Penny Wirsing, Society of Women Engineers president, will visit Kettering University next month for a talk on International Women’s Day.
Her talk is scheduled for 12 p.m. Friday, March 8 in the University’s Sunset Room.
Wirsing is the Environmental Manager for the Torrance Refining Company in California, and she serves as the President of the Society of Women Engineers (SWE), a 40,000 member professional organization that promotes the advancement of women in engineering in the United States and around the world. She’s been a member of SWE since she was a college student at Michigan State University.
Her talk is about her experiences and how she’s learned skills outside of the workplace that advanced her career.
“Focusing just on work is great, but there are benefits to gaining skills outside of the workplace to advance,” she said.
At SWE, she’s also focused on increasing the number of girls and women in STEM fields.
Right now, about 21 percent of bachelor’s degrees in engineering and computer science are awarded to women, and about 6 percent of engineering degrees are awarded to women of color. Only 13 percent of engineers are women and only 26 percent of computer scientists are women. Among women earning bachelor’s degrees, only 30 percent are still practicing engineering 20 years later, according to SWE. About 17 percent of tenured and tenure-track engineering faculty are women.
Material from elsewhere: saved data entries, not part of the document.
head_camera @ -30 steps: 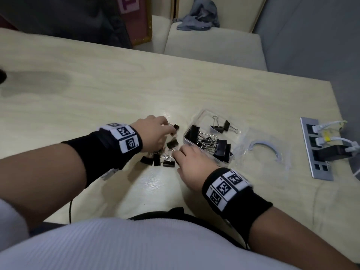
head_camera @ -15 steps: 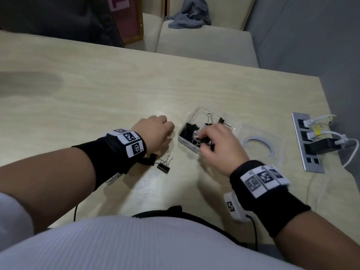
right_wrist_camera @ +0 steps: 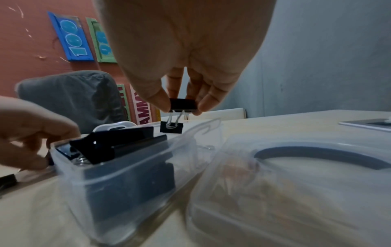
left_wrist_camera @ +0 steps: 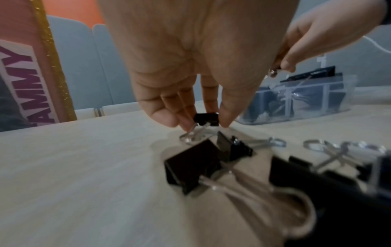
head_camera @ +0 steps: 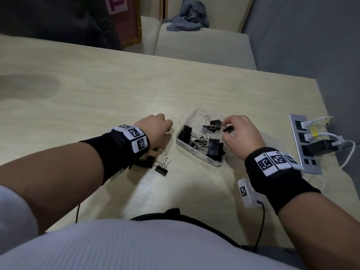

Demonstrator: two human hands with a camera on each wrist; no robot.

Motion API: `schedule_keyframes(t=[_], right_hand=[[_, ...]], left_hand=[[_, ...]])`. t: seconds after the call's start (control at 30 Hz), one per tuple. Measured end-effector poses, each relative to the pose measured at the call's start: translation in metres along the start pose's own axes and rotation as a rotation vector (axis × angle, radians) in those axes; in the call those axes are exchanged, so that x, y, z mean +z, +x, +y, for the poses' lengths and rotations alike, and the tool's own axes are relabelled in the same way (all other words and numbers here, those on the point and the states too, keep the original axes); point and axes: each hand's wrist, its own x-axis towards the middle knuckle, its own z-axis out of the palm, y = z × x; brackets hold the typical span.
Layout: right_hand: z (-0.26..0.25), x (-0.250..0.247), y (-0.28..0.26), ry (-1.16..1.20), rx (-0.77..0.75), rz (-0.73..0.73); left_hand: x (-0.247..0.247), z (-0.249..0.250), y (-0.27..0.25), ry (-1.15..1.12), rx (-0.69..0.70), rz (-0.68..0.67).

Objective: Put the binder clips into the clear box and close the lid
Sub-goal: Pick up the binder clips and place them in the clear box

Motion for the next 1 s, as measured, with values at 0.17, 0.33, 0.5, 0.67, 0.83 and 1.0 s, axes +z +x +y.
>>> schedule_keyframes(t=[0.17, 0.33, 0.5, 0.67, 0.83, 1.0], right_hand=[[0.001, 0.001, -0.006, 0.112, 0.057, 0.104], [-0.002, 0.0, -0.005, 0.168, 0.045, 0.254], [-0.005, 0.0, -0.005, 0.12, 0.057, 0.157], [-0.023, 0.02, -0.026, 0.102, -0.149, 0.17], [-0.064, 0.055, -0.061, -0.031, -0.51, -0.1], [-0.081, 0.085, -0.075, -0.235, -0.658, -0.451]], left_hand=[[-0.025, 0.007, 0.004, -0.263, -0.023, 0.303], [-0.048, 0.037, 0.018, -0.496, 0.049, 0.362], [-0.051, 0.049, 0.019, -0.562, 0.096, 0.261], [-0.039, 0.012, -0.001, -0.378, -0.027, 0.218], [-0.017, -0.019, -0.03, -0.148, -0.101, -0.055], [-0.006, -0.027, -0.045, -0.1, -0.12, -0.222]])
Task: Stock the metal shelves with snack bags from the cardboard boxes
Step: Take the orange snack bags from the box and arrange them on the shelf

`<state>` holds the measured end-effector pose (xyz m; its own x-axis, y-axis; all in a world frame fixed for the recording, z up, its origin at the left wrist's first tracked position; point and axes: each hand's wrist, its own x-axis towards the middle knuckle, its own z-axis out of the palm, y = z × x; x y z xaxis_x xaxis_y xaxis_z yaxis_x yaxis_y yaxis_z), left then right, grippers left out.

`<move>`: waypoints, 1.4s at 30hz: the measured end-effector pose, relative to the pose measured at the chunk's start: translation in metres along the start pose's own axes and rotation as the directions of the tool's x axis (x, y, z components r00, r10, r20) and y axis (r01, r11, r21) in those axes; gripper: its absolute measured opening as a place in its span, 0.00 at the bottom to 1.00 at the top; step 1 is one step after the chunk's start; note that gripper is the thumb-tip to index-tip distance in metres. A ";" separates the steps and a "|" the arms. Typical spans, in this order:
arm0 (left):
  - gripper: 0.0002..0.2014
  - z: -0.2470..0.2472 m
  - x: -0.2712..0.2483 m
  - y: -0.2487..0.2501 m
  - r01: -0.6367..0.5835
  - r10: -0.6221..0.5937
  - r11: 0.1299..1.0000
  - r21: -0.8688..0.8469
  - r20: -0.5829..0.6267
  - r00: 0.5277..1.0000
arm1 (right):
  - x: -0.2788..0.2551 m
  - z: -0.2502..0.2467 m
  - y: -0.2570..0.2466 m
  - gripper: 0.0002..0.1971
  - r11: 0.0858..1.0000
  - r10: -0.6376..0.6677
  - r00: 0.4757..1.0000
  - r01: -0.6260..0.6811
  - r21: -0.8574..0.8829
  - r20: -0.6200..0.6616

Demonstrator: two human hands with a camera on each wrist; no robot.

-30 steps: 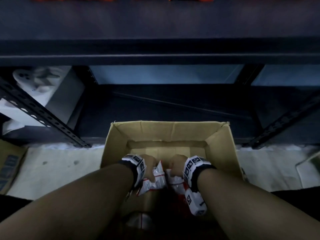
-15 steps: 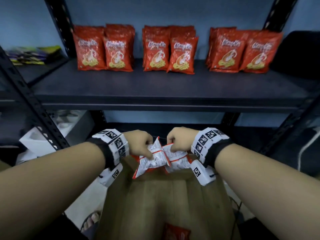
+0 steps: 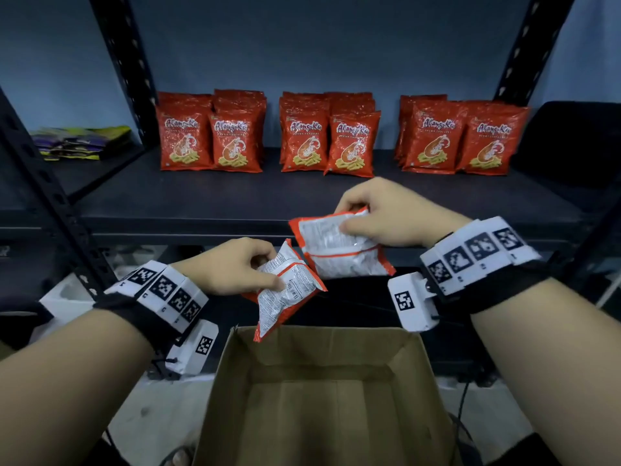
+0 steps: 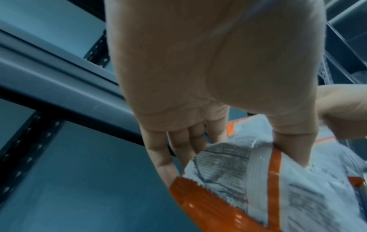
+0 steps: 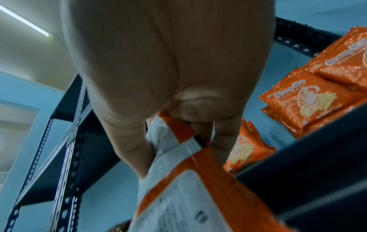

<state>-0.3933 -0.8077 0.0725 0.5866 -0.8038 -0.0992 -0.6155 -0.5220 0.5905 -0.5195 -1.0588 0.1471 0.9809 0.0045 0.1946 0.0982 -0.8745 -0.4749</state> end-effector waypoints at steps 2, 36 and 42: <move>0.12 0.000 -0.001 0.001 -0.004 0.004 0.998 -0.056 -0.003 1.000 | -0.002 -0.016 -0.004 0.04 0.999 -0.021 0.995 0.025 0.039 -0.093; 0.14 0.015 0.024 -0.009 -0.047 0.058 0.996 -0.072 0.164 0.985 | 0.063 -0.012 0.067 0.13 0.917 0.335 0.908 -0.375 -0.133 -0.251; 0.14 0.015 0.021 -0.012 -0.057 0.064 0.997 -0.044 0.180 0.982 | 0.064 0.002 0.076 0.33 0.886 0.390 0.912 -0.410 -0.217 -0.128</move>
<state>-0.3814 -0.8222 0.0514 0.4418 -0.8737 -0.2036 -0.6240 -0.4623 0.6300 -0.4490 -1.1242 0.1216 0.9111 -0.3994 0.1018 -0.3516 -0.8820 -0.3138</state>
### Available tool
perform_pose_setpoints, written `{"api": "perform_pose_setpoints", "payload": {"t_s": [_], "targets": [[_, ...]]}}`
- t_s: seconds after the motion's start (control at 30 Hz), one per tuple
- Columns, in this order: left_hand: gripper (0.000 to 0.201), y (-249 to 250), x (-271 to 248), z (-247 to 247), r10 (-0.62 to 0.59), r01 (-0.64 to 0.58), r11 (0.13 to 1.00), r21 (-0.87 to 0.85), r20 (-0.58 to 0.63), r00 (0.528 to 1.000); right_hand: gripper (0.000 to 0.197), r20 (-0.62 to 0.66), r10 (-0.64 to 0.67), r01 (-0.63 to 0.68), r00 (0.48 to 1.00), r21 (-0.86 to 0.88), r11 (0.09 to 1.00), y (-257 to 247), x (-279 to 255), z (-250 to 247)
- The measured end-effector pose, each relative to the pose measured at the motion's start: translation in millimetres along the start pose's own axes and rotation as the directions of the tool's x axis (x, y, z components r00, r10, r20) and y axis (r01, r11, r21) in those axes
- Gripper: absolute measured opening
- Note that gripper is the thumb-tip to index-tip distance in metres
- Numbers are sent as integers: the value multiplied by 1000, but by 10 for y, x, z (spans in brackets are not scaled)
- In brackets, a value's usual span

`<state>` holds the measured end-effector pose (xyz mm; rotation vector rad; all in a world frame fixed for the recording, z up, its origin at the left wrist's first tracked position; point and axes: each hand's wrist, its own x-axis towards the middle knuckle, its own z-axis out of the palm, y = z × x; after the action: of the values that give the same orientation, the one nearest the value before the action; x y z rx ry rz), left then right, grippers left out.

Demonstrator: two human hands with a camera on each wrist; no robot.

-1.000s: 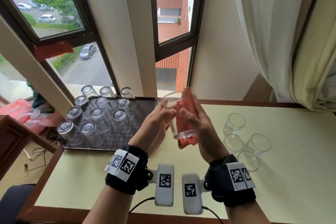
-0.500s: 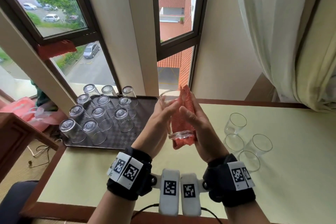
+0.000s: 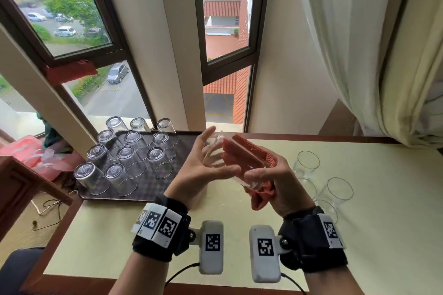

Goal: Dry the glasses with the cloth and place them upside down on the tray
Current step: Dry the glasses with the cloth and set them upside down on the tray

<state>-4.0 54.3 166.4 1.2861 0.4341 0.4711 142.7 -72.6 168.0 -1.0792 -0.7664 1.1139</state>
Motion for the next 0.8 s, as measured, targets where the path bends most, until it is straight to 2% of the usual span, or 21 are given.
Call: {"api": "perform_pose_setpoints", "payload": {"t_s": [0.1,0.2,0.33,0.4,0.53,0.6,0.67,0.8], "targets": [[101,73,-30,5,-16,2,989,146,94,995,62,48,-14,14,999,17,1000,-103,-33,-51],[83,65,-42,59,-6,-1,984,181,39,999,65,-3,-9,9,1000,14,1000,-155,-44,-73],[85,-13,-55,121,81,-71,989,128,-73,994,60,-197,-73,52,978,-107,993,-184,-43,-54],[88,-8,-68,140,125,-111,988,105,-135,983,55,-222,-106,77,969,-134,988,-194,-54,-24],[96,33,-69,159,187,-175,981,82,-189,964,27,-220,-126,105,967,-101,989,-223,-49,54],[101,30,-64,195,209,-194,976,102,-165,964,30,-261,-114,97,959,-77,992,-261,-15,95],[97,29,-58,236,221,-204,971,122,-148,964,33,-283,-115,96,952,-79,992,-292,9,136],[83,54,-24,182,250,-231,968,102,-268,930,44,-270,-118,106,956,-61,993,-292,-33,175]]}}
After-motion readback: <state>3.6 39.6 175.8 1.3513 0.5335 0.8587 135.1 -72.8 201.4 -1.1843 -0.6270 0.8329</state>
“Girls and women bring a different perspective to the discussions,” Wirsing said. “If all people look like each other designing solutions to problems and deciding how things are going to work, we’ll get one set of solutions.”
Wirsing noted seatbelt testing in which companies and federal agencies were providing more data for and more thoroughly testing average-sized male dummies for safety research. As a result, women and people smaller than the average-size man were more severely injured in car crashes.
It wasn’t until fairly recently that automakers focused more on female and child crash test dummies. The National Highway Traffic Safety Administration started using female dummies in 2003, and federal regulators required automakers to use smaller crash test dummies in frontal automotive tests for 2011 model vehicles.
From a personal perspective, Wirsing noted having a job in which a woman can contribute to solving problems that change the world can be very empowering and enjoyable.
“Engineering is that kind of job,” she said. “To not have women do something that is so impactful and enjoyable, why would you leave them out?”
For allies in universities and industry who want to increase the number of women in STEM fields and majors. Wirsing suggests men and people in positions of power focus on unconscious bias. By becoming aware of unconscious biases, people can start to make a difference.
Wirsing advises women to take risks, embrace failure, and have a support network such as SWE.
“If you never fail, then you’re probably not trying hard enough,” she said.
The talk is free for students and $15 for alumni, faculty, and staff. RVSP online.